Jhony Paixão: “denúncias infundadas” diz deputado bolsonarista acusado de “rachadinha” em Rondônia
Via Painel Político

A Delegacia de Repressão às Ações Criminosas Organizadas (Draco), da Polícia Civil, ambos de Rondônia deflagraram na última sexta-feira (14) a operação “O Chamado”.
O alvo era o Cabo da Polícia Militar e deputado estadual Jhony Paixão (Republicanos) que é da base do governador Marcos Rocha.
Jhony deu medalha de honra ao mérito para o presidente Jair Bolsonaro. Foi Jhony quem fez a proposta e entregou pessoalmente para Bolsonaro a comenda.
O deputado publicou e compartilhou um vídeo nas redes sociais onde se diz inocente das acusações feitas pela Polícia Civil durante as investigações e afirma que seu nome foi colocado por aliados e adversários para disputar o cargo de vice-governador e ele não aceitou.
“Mas o fato é que as perseguições começaram. Peço ao Ministério Público que chegue na raiz, elucide o caso e mostre que foram denúncias infundadas”.
Ele já havia dito por meio de nota que “disposição da Justiça para elucidar qualquer fato que seja necessário, pois está tranquilo quanto a todas as suas ações em sua vida privada e pública”.

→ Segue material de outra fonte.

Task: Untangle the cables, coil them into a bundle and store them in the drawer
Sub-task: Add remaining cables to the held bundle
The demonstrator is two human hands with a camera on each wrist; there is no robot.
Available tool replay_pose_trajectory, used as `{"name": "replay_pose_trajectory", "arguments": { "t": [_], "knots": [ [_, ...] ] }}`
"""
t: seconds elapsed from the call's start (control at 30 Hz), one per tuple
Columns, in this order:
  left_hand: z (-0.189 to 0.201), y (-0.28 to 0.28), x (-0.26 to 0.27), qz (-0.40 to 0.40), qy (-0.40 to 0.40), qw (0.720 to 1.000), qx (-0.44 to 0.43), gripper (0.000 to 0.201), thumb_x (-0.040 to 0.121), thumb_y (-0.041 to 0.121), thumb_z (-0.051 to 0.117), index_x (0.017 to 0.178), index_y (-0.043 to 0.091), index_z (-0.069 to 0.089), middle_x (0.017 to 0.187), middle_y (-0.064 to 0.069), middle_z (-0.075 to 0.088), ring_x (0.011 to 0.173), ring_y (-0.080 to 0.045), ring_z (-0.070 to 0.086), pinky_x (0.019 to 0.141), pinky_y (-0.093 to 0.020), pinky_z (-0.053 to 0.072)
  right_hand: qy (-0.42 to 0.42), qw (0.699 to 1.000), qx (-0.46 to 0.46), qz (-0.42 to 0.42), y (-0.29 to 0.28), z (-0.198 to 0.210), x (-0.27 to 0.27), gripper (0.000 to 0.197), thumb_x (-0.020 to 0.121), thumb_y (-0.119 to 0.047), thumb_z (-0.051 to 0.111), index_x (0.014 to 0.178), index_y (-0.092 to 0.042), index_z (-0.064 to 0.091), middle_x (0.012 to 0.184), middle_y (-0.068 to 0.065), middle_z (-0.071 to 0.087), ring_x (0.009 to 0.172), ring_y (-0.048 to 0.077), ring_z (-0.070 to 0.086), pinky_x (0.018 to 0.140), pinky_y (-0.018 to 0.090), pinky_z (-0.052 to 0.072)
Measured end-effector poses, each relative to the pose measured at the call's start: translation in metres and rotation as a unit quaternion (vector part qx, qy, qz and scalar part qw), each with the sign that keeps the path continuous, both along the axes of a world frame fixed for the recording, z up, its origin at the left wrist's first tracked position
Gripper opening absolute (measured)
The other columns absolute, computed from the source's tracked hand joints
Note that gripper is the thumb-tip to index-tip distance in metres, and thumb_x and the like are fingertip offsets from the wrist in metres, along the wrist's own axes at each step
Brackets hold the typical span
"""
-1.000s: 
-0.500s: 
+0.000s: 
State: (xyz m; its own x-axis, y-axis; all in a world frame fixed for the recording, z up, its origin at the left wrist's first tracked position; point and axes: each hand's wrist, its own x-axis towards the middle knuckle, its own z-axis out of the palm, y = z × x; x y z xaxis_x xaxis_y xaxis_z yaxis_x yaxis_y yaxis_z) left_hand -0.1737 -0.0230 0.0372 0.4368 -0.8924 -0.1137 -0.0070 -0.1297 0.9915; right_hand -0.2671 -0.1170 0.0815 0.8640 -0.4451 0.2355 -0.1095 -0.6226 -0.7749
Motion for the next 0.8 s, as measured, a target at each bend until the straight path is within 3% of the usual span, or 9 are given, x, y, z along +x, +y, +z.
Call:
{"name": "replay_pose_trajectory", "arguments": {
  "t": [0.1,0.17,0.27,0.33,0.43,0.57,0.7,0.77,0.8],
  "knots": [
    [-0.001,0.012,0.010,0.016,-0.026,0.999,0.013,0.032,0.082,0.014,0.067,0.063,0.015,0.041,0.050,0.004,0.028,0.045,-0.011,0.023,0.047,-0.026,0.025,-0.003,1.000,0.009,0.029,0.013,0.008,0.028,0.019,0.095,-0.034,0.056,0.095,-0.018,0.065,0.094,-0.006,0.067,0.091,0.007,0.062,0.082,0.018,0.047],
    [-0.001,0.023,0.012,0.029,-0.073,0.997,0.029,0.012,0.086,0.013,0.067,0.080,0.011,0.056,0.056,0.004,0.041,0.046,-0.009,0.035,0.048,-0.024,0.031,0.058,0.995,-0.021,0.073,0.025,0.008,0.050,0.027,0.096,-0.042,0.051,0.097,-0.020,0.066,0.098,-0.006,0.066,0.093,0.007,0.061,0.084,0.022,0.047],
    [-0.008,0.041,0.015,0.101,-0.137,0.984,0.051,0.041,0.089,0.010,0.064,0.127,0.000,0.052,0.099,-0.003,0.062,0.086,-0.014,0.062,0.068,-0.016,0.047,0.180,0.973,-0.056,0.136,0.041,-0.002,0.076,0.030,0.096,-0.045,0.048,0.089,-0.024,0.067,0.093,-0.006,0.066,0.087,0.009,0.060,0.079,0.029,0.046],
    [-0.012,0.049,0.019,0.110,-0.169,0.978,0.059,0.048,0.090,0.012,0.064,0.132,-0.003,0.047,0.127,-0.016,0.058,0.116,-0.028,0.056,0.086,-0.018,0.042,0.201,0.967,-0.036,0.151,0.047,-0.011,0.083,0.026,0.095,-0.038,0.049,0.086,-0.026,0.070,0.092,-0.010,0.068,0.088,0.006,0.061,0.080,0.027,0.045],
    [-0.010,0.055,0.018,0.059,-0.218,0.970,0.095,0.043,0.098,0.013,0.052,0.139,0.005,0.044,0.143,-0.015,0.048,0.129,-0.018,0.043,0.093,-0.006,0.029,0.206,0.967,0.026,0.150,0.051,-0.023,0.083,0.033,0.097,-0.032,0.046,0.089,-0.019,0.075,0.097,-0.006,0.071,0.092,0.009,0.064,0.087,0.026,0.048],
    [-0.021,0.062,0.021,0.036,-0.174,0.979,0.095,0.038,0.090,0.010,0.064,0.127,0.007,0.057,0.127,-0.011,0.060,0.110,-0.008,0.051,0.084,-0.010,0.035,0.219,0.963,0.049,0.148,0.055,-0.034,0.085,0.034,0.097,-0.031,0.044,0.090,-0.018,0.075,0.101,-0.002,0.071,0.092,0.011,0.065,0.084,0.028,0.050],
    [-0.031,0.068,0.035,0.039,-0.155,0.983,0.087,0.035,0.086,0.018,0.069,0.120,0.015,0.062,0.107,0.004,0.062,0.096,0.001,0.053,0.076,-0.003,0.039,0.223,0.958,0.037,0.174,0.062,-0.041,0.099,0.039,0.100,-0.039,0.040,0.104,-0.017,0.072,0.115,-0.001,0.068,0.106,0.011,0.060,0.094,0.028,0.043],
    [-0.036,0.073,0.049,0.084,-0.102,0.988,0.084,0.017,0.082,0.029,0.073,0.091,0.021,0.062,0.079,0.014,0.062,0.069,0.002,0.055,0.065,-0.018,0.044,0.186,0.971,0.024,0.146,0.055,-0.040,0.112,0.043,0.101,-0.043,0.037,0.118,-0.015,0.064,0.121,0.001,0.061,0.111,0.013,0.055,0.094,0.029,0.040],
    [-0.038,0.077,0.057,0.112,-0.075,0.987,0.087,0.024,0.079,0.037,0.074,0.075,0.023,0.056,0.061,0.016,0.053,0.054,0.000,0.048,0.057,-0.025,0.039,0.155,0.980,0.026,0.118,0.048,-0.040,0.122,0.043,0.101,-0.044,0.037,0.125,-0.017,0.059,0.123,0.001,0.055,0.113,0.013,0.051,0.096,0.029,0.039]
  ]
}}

Quanto ao teor da investigação, o parlamentar ressalta que não teve acesso aos autos do inquérito, mas que reafirma o desejo de que os fatos sejam esclarecidos.
O parlamentar é acusado de “rachadinha” que é quando alguém se apropria de parte dos salários de assessores do gabinete político. No ano passado, o Tribunal Superior Eleitoral definiu que essa prática configura enriquecimento ilícito e dano ao patrimônio público.
A operação policial movimentou 150 policiais e foram cumpridos 32 mandados de busca e apreensão no gabinete, escolas, residências e empresas privadas de pessoas ligadas ao deputado estadual Jhony Paixão. As ordens judiciais foram executadas simultaneamente em Porto Velho e em Ji-Paraná.
A Polícia Civil diz que nesta primeira etapa estão sendo apreendidos elementos que também comprovam o envolvimento do político na organização criminosa, dedicada ao uso de emendas parlamentares em contratações fraudulentas de obras e reformas de escolas estaduais.
A investigação inicial da Draco já descobriu que o valor destinado irregularmente, para emendas, ultrapassa R$ 1 milhão.
No entanto, a Draco estima que o montante pode ser maior, considerando a fase de investigação interna de outros recursos e fontes.
Segundo a Draco, a operação busca comparar o uso de emendas parlamentares em contratações fraudulentas de obras e reformas de escolas estaduais.
“A Polícia Civil combaterá veementemente a corrupção. Nós não podemos tolerar que este câncer permaneça em Rondônia!”, afirmou o delegado Geral, Samir Fouad Abboud, por meio de nota.